Back in July 2018, the entire world watched with clenched fists and bated breaths as they waited for news about the unfortunate situation of 13 individuals who had been trapped in a Tham Luang cave in Chiang Rai. Twelve young footballers and their coach from the Moo Pa (Wild Boars) Football Academy had been stuck in the cave for over two weeks with little oxygen, little hope of survival and the threat of flooding.
Over a hundred professionals across the country and the world gathered at the entrance to the cave with one single aim: to save the Moo Pa team. Thousands of hours of hard work and dedication were exerted by the rescuers, which paid off as the 13 individuals were eventually brought out of Tham Luang alive and well.
The mission, like any other much-publicized operation, has inspired worldwide filmmakers to recreate a cinematic experience that gives more insights into what went on onsite and in the minds of those involved. One of them is American director Ron Howard (A Beautiful Mind, Da Vinci Code), who teamed up with Amazon Prime Video for Thirteen Lives, a film that focuses on the foreign experts who contributed to the success of the mission.
The director also collaborated with Thai co-producer Raymond Phathanavirangoon (Samui Song 2017 and Headshot) to bring to the silver screen the arduous efforts of British divers John Volanthen (played by Colin Farrell) and Richard Stanton (played by Viggo Mortensen). We got to sit down virtually with both Ron and Raymond for a brief chat about the movie and we learned how the project captures more than just the fist-clenching excitement of the actual mission.
Tell us your memories about the mission.
Ron: [The mission] was certainly something people were talking about. My wife Cheryl was very emotional about her connection to the story and we were both so relieved when the boys were rescued. Two years later when I read the script, I remembered so much detail, and many twists and turns that I felt would be exciting to dramatize into dialogues and scenes that were actable for a world-class cast. I felt kind of humbled by the story and everyone involved, but I also felt that my personal experiences as a filmmaker would allow me to put my best foot forward in trying to tell the story.
Raymond: It was really fascinating to me that the world started paying so much attention, and at first I have to admit I was a little confused why it was such big news everywhere. It’s also important because that's how the world came together to rescue these kids, which is really special as it really shows how we can all work together to really do something wonderful.
There are already a few adaptations of the Tham Luang mission. How does Thirteen Lives stand out?
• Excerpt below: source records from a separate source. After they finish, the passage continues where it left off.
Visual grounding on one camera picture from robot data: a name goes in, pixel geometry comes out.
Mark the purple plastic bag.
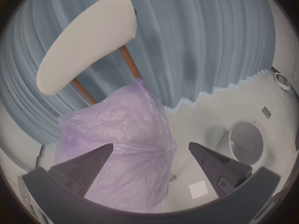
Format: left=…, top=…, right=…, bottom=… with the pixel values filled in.
left=54, top=78, right=178, bottom=214

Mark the white cushioned wooden chair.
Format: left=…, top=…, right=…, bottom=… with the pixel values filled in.
left=37, top=0, right=143, bottom=107

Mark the pale blue curtain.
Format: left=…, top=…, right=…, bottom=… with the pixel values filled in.
left=0, top=0, right=276, bottom=146

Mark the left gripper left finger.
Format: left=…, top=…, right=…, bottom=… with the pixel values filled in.
left=48, top=143, right=114, bottom=196

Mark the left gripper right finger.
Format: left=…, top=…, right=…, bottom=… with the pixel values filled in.
left=188, top=142, right=253, bottom=199

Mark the white round device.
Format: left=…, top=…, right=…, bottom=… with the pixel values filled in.
left=274, top=72, right=291, bottom=91

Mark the white trash bin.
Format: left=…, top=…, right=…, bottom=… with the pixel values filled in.
left=216, top=120, right=264, bottom=166

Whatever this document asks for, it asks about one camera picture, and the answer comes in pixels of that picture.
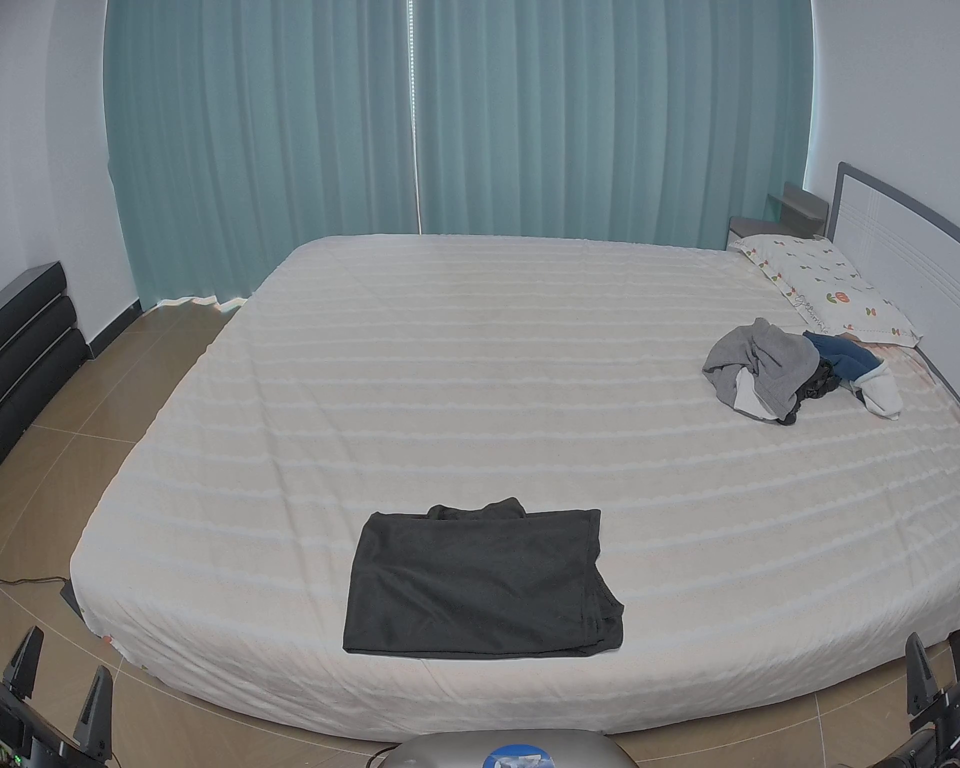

Ron: I felt that what we had to offer was world-class actors dramatizing these moments in a way that audiences could empathize with on a more emotional level. I also direct documentaries, and they tend to reach the mind and then it's moved from the mind and intellect into the heart—but you don’t often have that visceral reaction that you get from a great scene that is well acted by wonderful performers. Another thing that my film could offer is the action in the cave. We were able to build a lot of very realistic sets and take the time to recreate these moments of danger as explained to us by the divers. This is the story through my lens, and I hope it’s meaningful to audiences, but I also suggest to anyone that don’t depend on one version. Read the books. Check out the documentaries. There’s a series coming, and I’ll be watching it.
I feel like this story deserves as much coverage and opportunity to awaken audiences to the wide range of acts of courage that are demonstrated through the actual events and that impressed me so much beyond the divers. The support system was a tremendous act of sacrifice and commitment that I want the world to emulate.
Raymond: While the Thai PBS series was such a well-done documentation and it comes from a Thai perspective, [Thirteen Lives] for us is such an important story that reminds people of how we—humanity—can come together to form something wonderful, especially in this time of the pandemic when there are so many social and political issues.
Why did you decide to focus on the narratives of the foreigners, rather than the stories from the eyes of the locals—or even the Moo Pa team?
Ron: When the screenplay came to me, it already had that focus. But I also wanted audiences to understand the power and the importance of volunteerism, especially from the Thai community and the Thai leadership, but it’s a decision based on wanting to make an exciting movie along with telling as many facts about the story as I could.
Thirteen Lives is available for streaming now on Amazon Prime Video.